> **Task requirements**
In the material below, find the line with "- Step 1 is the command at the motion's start" and the line with "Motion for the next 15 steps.", then output those two lines and every line between them, exactly.

> **Source records**
++++++++++++++++++++
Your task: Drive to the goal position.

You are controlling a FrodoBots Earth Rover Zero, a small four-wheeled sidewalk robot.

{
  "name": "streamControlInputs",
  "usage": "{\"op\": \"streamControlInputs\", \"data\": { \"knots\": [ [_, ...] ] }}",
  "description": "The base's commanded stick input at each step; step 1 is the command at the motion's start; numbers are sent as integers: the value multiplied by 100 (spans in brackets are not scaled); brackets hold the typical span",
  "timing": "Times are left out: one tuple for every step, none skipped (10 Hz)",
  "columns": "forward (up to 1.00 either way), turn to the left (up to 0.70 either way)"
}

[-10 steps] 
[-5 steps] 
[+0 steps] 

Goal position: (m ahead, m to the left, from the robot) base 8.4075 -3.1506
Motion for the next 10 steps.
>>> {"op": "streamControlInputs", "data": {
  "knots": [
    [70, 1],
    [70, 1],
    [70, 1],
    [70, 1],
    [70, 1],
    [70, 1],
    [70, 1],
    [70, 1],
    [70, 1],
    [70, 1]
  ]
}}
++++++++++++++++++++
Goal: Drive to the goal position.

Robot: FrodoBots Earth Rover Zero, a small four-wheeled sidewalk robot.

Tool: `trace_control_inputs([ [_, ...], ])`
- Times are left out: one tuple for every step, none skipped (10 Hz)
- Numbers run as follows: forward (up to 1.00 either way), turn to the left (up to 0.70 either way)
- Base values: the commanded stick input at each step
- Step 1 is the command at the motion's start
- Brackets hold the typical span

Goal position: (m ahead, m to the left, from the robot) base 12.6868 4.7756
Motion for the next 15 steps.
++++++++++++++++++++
> **Exercise solution**
- Step 1 is the command at the motion's start
- Brackets hold the typical span

Goal position: (m ahead, m to the left, from the robot) base 12.6868 4.7756
Motion for the next 15 steps.

No other output belongs with this exercise.